Category Archives: SCM

What keramida said…

Mercurial repository clones can have two parts:

  1. An .hg/ subdirectory, where all the repository metadata is stored
  2. A “working copy” area, where checked out files may live

The .hg/ subdirectory stores the repository metadata of the specific clone, including the history of all changesets stored in the specific clone, clone-specific hooks and scripts, information about local tags and bookmarks, and so on. This is the only part of a Mercurial repository that is actually mandatory for a functional repository.

The “working copy” area is everything under the clone that is not under the toplevel .hg/ subdirectory of the particular clone. The working area of each Mercurial repository may contain a snapshot of the files stored in the repository: either a clean snapshot, checked out from one of the changesets stored in the repository itself, or a locally modified version of a changeset.

One important detail that may not be apparent from the descriptions above is that:

Even if you have already checked out a particular version, you can delete everything except the .hg/ subdirectory and the Mercurial repository will still function normally.

Clones Without a Working Copy

An example is a good way to demonstrate how a clone still functions as a Mercurial repository without a working copy. Let’s assume that you have a tiny repository at /tmp/hgdemo that contains revisions of just a small hello.c program:

% pwd
/tmp/hgdemo
% hg root
/tmp/hgdemo
% hg log --style compact
1[tip]   c48ee3a9fd78   2010-01-11 08:33 +0200   keramida
  Use EXIT_SUCCESS instead of hard-coded zero.

0   041227edc91b   2010-01-11 08:32 +0200   keramida
  Add hello.c

% hg manifest tip
hello.c
%

You can check-out a copy of the latest file revision of hello.c with the “hg checkout” command:

% hg checkout --clean tip
1 files updated, 0 files merged, 0 files removed, 0 files unresolved
% cat -n hello.c
     1  #include <stdio.h>
     2  #include <stdlib.h>
     3  
     4  int
     5  main(void)
     6  {
     7      printf("Hello world\n");
     8      return EXIT_SUCCESS;
     9  }
%

The repository does not need a checkout to function though. The fact that your working copy has been updated to a particular revision is independent of the way the repository machinery under .hg/ works. So you can remove the source of hello.c and still use the repository to browse the history of the project:

% rm -f hello.c
% hg log --style compact
1[tip]   c48ee3a9fd78   2010-01-11 08:33 +0200   keramida
  Use EXIT_SUCCESS instead of hard-coded zero.

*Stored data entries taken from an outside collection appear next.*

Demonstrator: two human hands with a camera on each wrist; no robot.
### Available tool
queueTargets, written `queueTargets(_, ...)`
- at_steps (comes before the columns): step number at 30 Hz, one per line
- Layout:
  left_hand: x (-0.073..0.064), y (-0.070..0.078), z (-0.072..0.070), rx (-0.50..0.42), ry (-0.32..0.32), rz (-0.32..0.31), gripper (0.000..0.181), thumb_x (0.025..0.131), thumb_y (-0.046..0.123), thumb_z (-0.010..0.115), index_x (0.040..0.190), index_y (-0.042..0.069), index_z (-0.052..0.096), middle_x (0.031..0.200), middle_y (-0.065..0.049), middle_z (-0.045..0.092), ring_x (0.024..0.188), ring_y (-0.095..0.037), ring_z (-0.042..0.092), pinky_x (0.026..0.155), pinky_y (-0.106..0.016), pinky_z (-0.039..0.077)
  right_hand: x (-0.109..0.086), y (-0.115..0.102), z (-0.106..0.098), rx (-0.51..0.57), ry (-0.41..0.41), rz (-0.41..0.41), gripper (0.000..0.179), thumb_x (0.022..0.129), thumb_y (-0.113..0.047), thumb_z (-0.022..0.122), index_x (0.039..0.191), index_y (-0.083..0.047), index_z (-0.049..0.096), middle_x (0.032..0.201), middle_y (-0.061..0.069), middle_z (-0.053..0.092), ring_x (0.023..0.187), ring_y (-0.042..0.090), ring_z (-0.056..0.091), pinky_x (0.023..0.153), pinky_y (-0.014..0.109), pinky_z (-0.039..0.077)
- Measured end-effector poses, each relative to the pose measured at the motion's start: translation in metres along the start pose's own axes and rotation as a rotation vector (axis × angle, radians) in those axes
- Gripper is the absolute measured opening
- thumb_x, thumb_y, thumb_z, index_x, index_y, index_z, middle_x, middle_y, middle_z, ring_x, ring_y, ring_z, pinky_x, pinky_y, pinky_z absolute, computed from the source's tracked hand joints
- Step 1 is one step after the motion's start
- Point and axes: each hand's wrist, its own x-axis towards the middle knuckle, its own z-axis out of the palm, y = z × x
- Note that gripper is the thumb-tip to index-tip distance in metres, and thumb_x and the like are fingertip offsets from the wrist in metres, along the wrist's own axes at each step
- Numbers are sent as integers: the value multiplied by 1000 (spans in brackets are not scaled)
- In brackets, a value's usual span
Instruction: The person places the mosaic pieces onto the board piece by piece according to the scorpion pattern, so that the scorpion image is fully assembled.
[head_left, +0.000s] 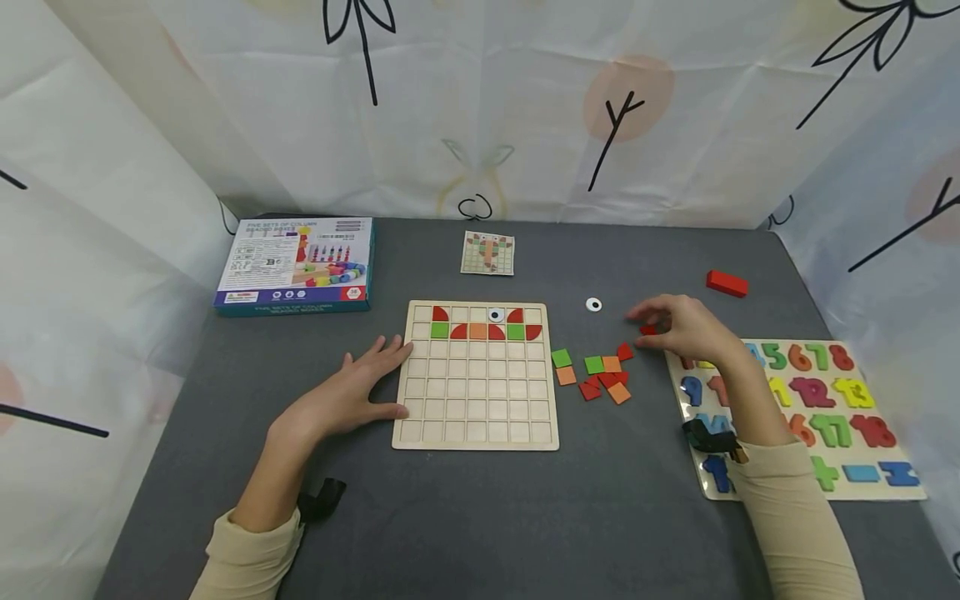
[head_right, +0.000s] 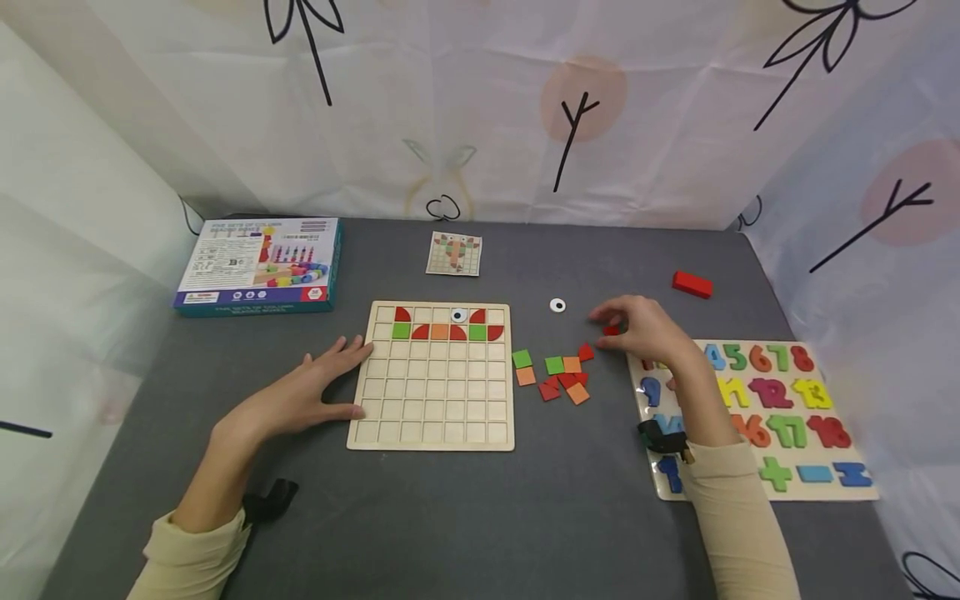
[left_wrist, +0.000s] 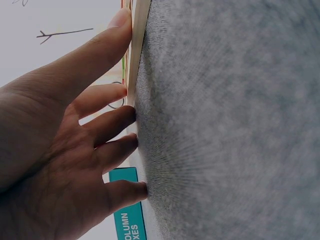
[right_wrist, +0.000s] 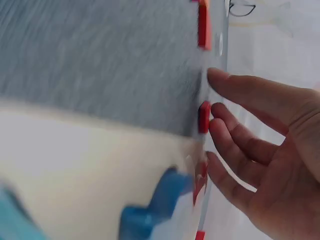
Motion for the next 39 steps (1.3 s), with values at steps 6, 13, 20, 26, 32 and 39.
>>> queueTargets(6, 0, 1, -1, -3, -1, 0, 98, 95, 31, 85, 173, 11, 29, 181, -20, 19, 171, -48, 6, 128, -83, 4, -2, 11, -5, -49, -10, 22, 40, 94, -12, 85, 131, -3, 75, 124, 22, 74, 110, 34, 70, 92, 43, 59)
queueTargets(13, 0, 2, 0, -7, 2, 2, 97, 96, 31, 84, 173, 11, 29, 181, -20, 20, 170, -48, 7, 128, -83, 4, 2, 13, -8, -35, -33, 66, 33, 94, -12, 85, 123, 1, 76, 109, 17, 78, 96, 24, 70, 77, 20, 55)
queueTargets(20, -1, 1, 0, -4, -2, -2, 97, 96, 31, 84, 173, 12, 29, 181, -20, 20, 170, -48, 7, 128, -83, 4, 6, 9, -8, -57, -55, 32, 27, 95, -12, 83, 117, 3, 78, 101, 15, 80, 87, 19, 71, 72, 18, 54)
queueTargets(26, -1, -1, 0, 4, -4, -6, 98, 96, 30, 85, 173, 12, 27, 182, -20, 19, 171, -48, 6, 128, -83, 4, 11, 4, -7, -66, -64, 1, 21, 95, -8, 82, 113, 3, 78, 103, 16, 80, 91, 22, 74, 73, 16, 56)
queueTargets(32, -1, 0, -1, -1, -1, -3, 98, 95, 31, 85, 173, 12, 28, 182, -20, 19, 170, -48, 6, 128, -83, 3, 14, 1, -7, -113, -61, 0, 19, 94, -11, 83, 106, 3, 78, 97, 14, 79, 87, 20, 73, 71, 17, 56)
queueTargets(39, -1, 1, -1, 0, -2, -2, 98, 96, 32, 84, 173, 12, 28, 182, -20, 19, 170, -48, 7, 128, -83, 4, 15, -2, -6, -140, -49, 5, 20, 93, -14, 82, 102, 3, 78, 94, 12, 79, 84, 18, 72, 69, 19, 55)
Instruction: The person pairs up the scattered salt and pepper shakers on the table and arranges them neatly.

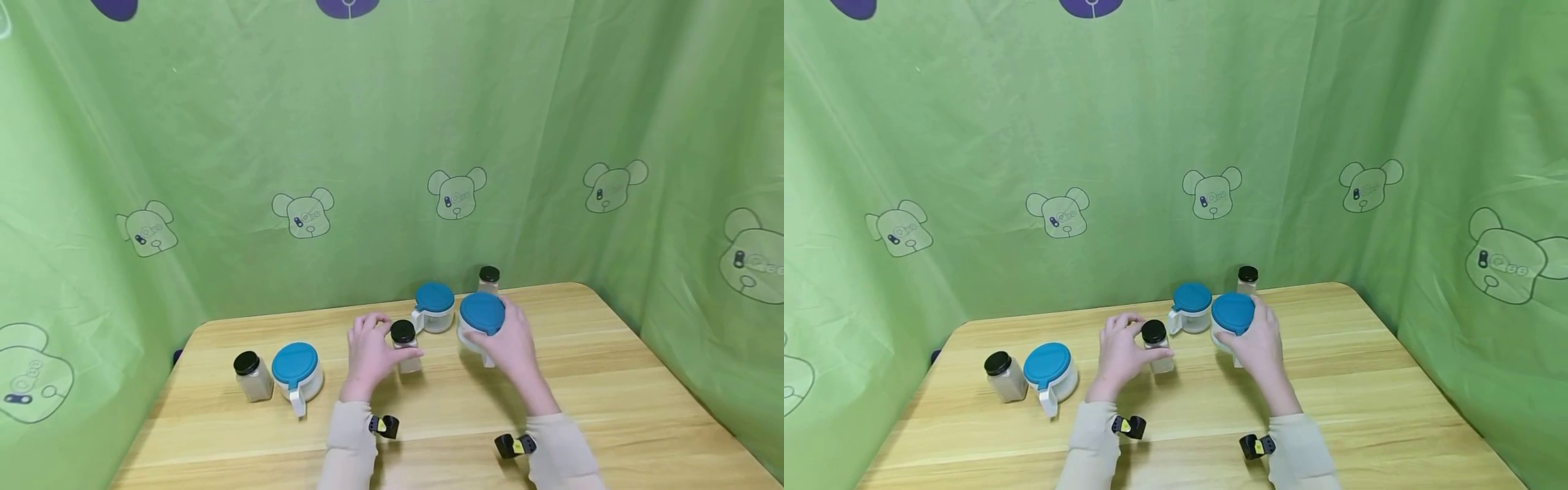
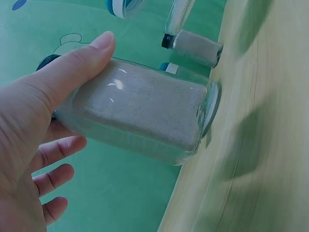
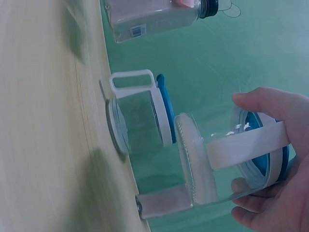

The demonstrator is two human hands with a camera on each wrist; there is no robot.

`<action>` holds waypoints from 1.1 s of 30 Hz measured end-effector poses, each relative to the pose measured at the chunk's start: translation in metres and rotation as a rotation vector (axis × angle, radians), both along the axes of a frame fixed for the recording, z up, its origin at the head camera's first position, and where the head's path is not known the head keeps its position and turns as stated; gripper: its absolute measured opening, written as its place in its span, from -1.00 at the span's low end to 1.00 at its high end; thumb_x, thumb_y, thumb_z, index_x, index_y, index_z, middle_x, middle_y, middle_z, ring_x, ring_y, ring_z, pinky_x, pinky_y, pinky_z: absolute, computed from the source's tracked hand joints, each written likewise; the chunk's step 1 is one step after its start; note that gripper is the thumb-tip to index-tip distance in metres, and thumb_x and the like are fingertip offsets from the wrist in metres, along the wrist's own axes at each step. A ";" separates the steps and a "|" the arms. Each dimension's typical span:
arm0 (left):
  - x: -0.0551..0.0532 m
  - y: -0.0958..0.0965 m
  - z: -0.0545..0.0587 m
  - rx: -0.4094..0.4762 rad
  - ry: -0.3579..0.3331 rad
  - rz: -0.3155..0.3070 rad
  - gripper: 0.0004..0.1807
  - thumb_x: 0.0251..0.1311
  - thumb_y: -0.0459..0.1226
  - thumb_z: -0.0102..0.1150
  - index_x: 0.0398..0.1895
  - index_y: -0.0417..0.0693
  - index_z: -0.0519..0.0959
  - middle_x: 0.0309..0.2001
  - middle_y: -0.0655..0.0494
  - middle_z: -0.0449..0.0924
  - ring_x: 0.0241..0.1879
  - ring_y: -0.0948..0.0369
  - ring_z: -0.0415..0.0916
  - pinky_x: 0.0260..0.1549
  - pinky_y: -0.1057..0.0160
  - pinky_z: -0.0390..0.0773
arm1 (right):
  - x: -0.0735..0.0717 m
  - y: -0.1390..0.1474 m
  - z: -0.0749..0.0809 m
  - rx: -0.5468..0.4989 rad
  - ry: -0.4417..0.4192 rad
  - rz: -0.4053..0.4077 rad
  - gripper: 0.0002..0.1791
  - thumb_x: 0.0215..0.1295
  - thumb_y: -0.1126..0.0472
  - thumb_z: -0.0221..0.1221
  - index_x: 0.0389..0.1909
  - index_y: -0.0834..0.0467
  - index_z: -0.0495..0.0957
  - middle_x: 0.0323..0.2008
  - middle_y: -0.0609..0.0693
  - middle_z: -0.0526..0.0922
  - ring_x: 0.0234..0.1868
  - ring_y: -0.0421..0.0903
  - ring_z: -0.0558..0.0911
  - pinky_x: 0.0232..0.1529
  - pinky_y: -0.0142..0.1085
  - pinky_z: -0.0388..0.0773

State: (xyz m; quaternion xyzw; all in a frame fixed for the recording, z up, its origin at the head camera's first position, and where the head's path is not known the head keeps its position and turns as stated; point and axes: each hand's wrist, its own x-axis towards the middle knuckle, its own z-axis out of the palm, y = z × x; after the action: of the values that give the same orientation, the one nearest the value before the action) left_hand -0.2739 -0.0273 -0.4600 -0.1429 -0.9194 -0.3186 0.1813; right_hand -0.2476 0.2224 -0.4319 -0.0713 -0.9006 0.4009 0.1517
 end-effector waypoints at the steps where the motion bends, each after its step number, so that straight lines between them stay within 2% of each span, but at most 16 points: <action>1: 0.000 -0.001 0.000 0.004 0.002 0.001 -0.09 -0.36 0.33 0.45 -0.02 -0.16 0.67 0.09 0.13 0.53 0.11 0.08 0.29 0.17 0.00 0.23 | 0.001 -0.002 0.000 0.000 0.000 0.004 0.12 -0.01 -0.01 0.44 0.46 0.31 0.02 0.33 0.40 0.24 0.30 0.35 0.31 0.22 0.31 0.31; 20: -0.001 -0.018 -0.001 -0.041 0.000 0.000 -0.08 -0.34 0.35 0.43 -0.01 -0.16 0.67 0.08 0.14 0.53 0.09 0.07 0.31 0.14 0.01 0.24 | 0.006 -0.030 -0.010 -0.009 -0.014 0.056 0.08 -0.02 0.00 0.44 0.43 0.28 0.06 0.31 0.36 0.26 0.30 0.31 0.33 0.24 0.27 0.33; 26: -0.002 -0.020 -0.002 -0.063 0.019 -0.001 -0.10 -0.34 0.34 0.43 -0.03 -0.15 0.68 0.05 0.14 0.54 0.06 0.08 0.31 0.11 0.03 0.25 | 0.007 -0.038 -0.013 -0.003 -0.020 0.065 0.08 -0.02 0.00 0.45 0.43 0.27 0.07 0.34 0.32 0.25 0.33 0.30 0.32 0.27 0.26 0.31; 33: -0.002 -0.022 -0.004 -0.055 -0.003 0.008 -0.05 -0.35 0.35 0.43 0.02 -0.19 0.65 0.08 0.12 0.54 0.11 0.06 0.30 0.15 0.01 0.25 | 0.008 -0.048 -0.020 -0.010 0.000 0.079 0.08 -0.05 0.01 0.46 0.42 0.27 0.09 0.34 0.31 0.26 0.32 0.29 0.33 0.26 0.25 0.32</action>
State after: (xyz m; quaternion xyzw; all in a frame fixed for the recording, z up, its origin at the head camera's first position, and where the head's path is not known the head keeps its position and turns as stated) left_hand -0.2763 -0.0496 -0.4645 -0.1436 -0.9287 -0.2926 0.1772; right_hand -0.2401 0.1743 -0.4521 -0.0364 -0.9008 0.4109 0.1355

0   041227edc91b   2010-01-11 08:32 +0200   keramida
  Add hello.c

%

With a clone like this it is still possible to use any Mercurial command that does not require a working copy, e.g. “hg diff” to look at the differences between two arbitrary revisions:

% hg diff -r 0:1
diff -r 041227edc91b -r c48ee3a9fd78 hello.c
--- a/hello.c   Mon Jan 11 08:32:59 2010 +0200
+++ b/hello.c   Mon Jan 11 08:33:28 2010 +0200
@@ -1,8 +1,9 @@
 #include <stdio.h>
+#include <stdlib.h>
 
 int
 main(void)
 {
     printf("Hello world\n");
-    return 0;
+    return EXIT_SUCCESS;
 }
%

You can even checkout the “null” revision (a magic revision name which Mercurial treats as “not any revision stored in this repository”):

% hg checkout --clean null
0 files updated, 0 files merged, 0 files removed, 0 files unresolved
% hg identify --id --branch
000000000000 default

When a Mercurial clone has checked out the null revision all the tracked files of the working copy are removed. If the clone does not already contain build-time artifacts you should only see the .hg/ subdirectory when you look at the clone:

% find . -maxdepth 2 -exec /bin/ls -1 -dF {} +
./
./.hg/
./.hg/00changelog.i
./.hg/branch
./.hg/dirstate
./.hg/last-message.txt
./.hg/requires
./.hg/store/
./.hg/tags.cache
./.hg/undo.branch
./.hg/undo.dirstate
%

The disk space such clone requires is limited by the size of the history metadata.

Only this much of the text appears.